Business services firms boosted by Y2Kgreenspun.com : LUSENET : TimeBomb 2000 (Y2000) : One Thread
Please note that Y2K problems will last for YEARS. I think this is one issue that is forgotten when discussing Y2K. I wonder how many people believe that come Jan 3,2000 the problem is over.
MARK EVANS Technology Reporter Tuesday, June 1, 1999
Solving the year 2000 computer problem has been a headache for many companies, but a report from Statistics Canada indicates it has been a major boost for computer service and consulting firms.
In the first quarter, business services providers -- which includes jobs such as computer consultants, lawyers, accountants and engineers -- posted a gain in output of 2 per cent or annualized growth of 8.3 per cent. That compares with the overall economy's 3.4-per-cent rise.
As a total share of gross domestic product, business services now accounts for 5.9 per cent, compared with 5 in 1995.
Statscan said the business services sector was buoyed by the year 2000 bug, which is forcing companies to make heavy investments to repair hardware and software. Treasury Board President Marcel Massi estimates that Canada's public and private sectors will spend more than $50-billion to fix the problem.
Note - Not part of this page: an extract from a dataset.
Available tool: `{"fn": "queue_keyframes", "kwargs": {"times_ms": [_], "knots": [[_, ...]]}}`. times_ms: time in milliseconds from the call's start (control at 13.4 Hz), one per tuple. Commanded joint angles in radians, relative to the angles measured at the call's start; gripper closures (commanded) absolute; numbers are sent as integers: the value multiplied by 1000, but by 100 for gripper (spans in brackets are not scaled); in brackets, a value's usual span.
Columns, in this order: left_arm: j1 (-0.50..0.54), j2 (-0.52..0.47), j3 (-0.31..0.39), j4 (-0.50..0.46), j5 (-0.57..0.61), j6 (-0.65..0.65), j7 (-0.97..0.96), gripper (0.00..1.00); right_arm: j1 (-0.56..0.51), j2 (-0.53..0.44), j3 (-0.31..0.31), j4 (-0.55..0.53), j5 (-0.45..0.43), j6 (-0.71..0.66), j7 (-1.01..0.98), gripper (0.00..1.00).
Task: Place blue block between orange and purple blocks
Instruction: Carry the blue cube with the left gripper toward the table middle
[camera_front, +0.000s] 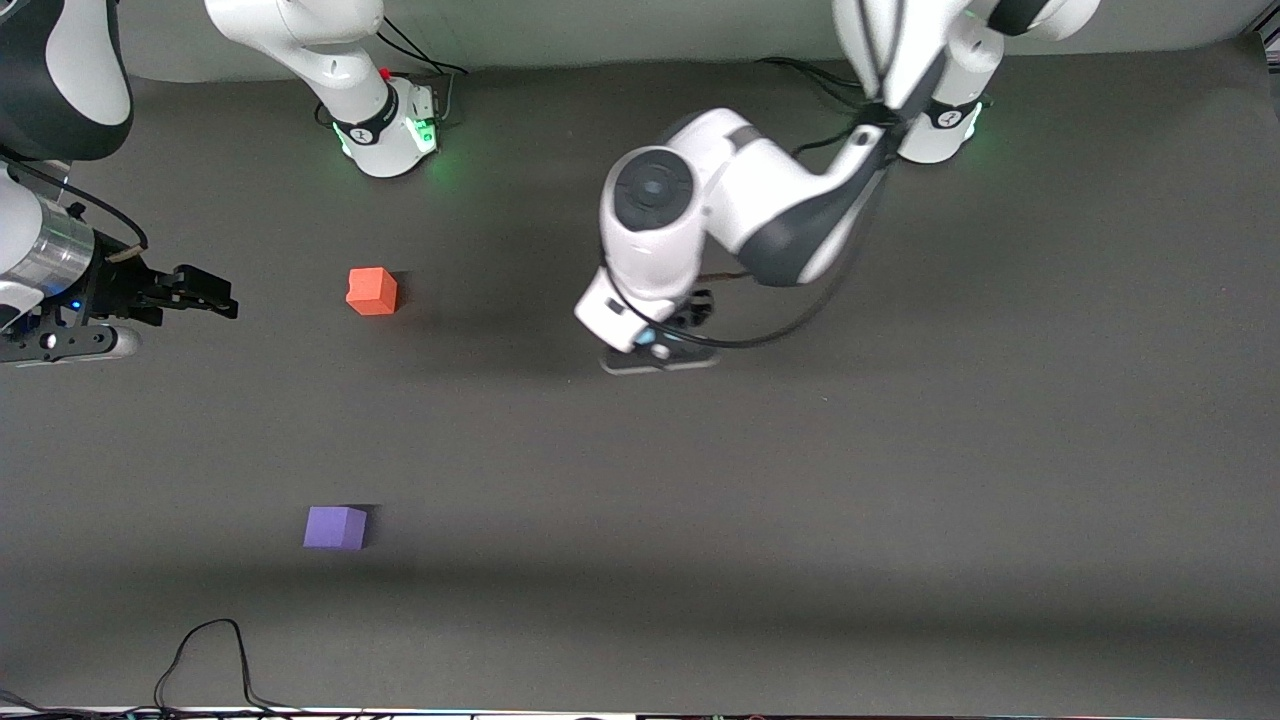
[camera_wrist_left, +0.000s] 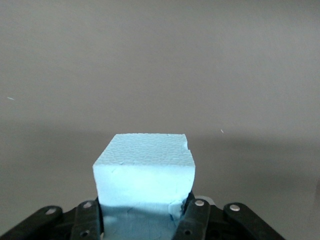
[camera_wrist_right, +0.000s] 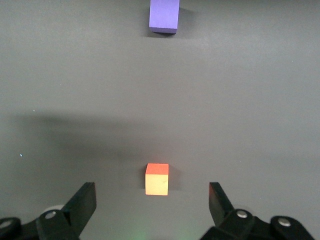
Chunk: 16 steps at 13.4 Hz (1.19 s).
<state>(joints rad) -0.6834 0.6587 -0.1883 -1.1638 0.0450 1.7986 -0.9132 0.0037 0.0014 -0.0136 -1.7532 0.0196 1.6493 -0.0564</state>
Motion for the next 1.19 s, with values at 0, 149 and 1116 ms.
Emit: {"fn": "queue_keyframes", "kwargs": {"times_ms": [0, 149, 1116], "knots": [[-39, 56, 16, 33, 21, 28, -12, 73, 9, -8, -8, -11, -1, 12, -19, 0], [-38, 85, 18, -15, 24, 105, -18, 73, 10, -8, -8, -11, -1, 12, -19, 0], [-82, 292, 20, -77, 167, 386, -115, 66, 10, -5, -6, -11, -1, 13, -19, 0]]}}
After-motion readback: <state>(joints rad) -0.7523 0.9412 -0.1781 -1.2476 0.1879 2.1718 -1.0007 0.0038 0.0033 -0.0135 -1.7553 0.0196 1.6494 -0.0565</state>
The year 2000 computer bug, also known as Y2K, could affect many computers that use two digits to read the year. That means they could read 2000 as "00" and misinterpret it as 1900 -- a big issue for any computer system that uses dates in its calculations.
Among the computer consulting firms to reap the benefits of Y2K is LGS Group Inc. Analysts expect that one-third of the Montreal-based company's $220-million in revenue for the year ended March 30, 1999, came from Y2K.
LGS president Raymond Lafontaine expects the year 2000 business to remain healthy for the next couple of years as companies, which have been focusing on the repair of mission-critical systems, turn their attention to other parts of the business.
"People will be solving their Y2K problems until 2002," he said, adding that analysts expect about 20 per cent of LGS's revenue of $280-million in 2000 will be Y2K-related.
While the Y2K issue has been a major -- and lucrative -- theme in the computer services market, Mr. Lafontaine said the sector is being paced by several other factors such as contracting out computer systems and E-commerce.
Last month, LGS launched a new E-commerce business to give customers consulting and software services. The company expects revenue from that unit to reach $320-million by 2003 from $40-million in 2000.
Another area of growth for consulting firms is providing service to companies that want to hire someone else to manage and maintain their computer systems. Outsourcing leaves a company free to focus on core business and reduce costs.